Cubans stranded in Mexico after US 'slams door shut'
- Published
President Barack Obama's decision to end a long-standing policy granting temporary residency rights to Cubans arriving in the US without a visa has left many would-be migrants stranded. BBC Mundo's Valeria Perasso has been speaking to one Cuban father and daughter waiting in Mexico and now facing an uncertain future.
Jose Enrique Manresa and his daughter Arianne were hoping finally to reach the US this week after a 48-day journey from their home in Cuba through South and Central America.
"We've lost everything." says Mr Manresa. "We risked everything on our journey and if we don't have the right to live in the US after all that, then there's no hope for us."
For 20 years Cubans have benefited from a policy introduced in the US by presidential decree which gave them the right to enter the country without a visa and remain for one year in order to apply for legal residence.
Since the rapprochement between Washington and Havana began in 2015, Cubans have been bracing themselves for the policy to be cancelled and the past two years have seen a sharp rise in the numbers of people seeking to move to the US while they still can.
But no-one was anticipating this week's sudden announcement.
Mr Manresa and his daughter were in a shelter in Tapachula, south-east Mexico, when they heard the news.
"We are so sad," said Mr Manresa, one of 20 Cubans living in the shelter.
"We are all calling our families in Cuba, we are desperate. I had to sell everything."
Mr Manresa's story is typical for his generation.

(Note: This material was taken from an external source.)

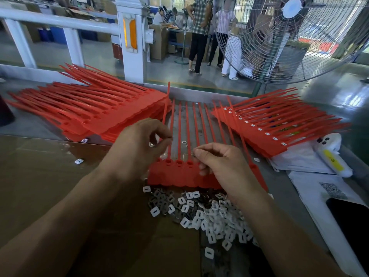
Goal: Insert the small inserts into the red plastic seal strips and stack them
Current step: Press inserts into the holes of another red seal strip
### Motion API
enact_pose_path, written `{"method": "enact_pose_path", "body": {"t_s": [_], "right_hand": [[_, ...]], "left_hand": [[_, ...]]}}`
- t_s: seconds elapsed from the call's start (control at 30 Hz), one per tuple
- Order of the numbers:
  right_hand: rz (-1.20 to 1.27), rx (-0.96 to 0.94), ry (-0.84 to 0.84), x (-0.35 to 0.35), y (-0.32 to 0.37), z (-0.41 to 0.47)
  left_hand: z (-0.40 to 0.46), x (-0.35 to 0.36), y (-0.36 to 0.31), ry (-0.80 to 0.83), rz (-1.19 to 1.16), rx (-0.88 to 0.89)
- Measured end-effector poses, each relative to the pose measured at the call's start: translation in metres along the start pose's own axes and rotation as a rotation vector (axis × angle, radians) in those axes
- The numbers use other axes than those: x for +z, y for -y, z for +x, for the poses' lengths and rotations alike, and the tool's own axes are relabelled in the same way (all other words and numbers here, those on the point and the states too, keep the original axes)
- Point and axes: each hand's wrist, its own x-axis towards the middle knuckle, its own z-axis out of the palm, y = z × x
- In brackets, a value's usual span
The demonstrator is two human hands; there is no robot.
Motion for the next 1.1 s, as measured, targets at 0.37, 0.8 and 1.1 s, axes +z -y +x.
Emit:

He has a degree in finance and economics and has worked for the Cuban state since the age of 22.
After 25 years, his salary as a manager overseeing five shops for a soft drinks company was the equivalent of just $20 (£16.40) a month.
Seeing no prospect of life improving he decided to take his chances and try to make it to the US to start a new life with his daughter.
It was a long, risky and expensive journey.
"I sold everything: my house, my appliances," he explains. "I got into a lot of debt as well to gather the $10,000 I needed to pay for the journey."
Mr Manresa's first destination was British Guyana where he paid the bulk of his money to traffickers who then took him on a complicated journey via Brazil, Venezuela, Colombia, Panama, Costa Rica, Nicaragua and Guatemala before finally reaching Mexico.
At the start of their journey he and his daughter were part of a group of 150 Cubans, but by the time they finally made it to the Mexican border there were just 20 people left.
Some had been detained by local police and others got lost along the way.
'Retaliation'
For many Cubans, the journey to the US now takes months, rather than the few weeks most anticipate.
Recently many South and Central American countries have implemented tighter rules for crossing their borders in order to deal with growing numbers of Cubans trying to make it to the US before the door finally closes.
Statistics from the US Customs and Border Protection Office showed that more than 45,000 Cubans entered the US in 2016, up from 25,000 in 2014.
Cubans in the United States
There were more than two million people of Cuban ancestry living in the United States in 2013, about 68% of whom lived in Florida
The number of Cubans entering the US has increased significantly since President Obama began his rapprochement with the island's government. In the 2014 fiscal year, 24,278 Cubans arrived in the US. Nearly double that number - 43,159 - arrived in 2015, and more than that arrived last year
Public opinion polls suggest that recent arrivals and Cuban-Americans born in the US are more supportive of warming US-Cuba relations than those who arrived before 1980
Sources: Pew Research Center; Cuban Research Institute
Most of these people are coming in through Mexico.
When Jose Enrique Manresa arrived in southern Mexico at the start of the week he discovered there were already 600 Cubans in the queue ahead of him waiting for an immigration permit to enter the US.
News that he may have arrived just too late has plunged him into despair.
"Obama, because he's leaving, suddenly takes the idea of repealing a law that has been going on for many years and has favoured many Cubans," he told the BBC.
Some Cuban migrants now even wonder if the decision could be "a reprisal" because so many Cuban Americans voted for Donald Trump, he added.
Mr Manresa and his daughter are now facing possible deportation to a detention centre in Cuba, and say all they have left is "a change of clothes and a pair of shoes".
"We do not know anything," he says. "We do not know what we are going to do."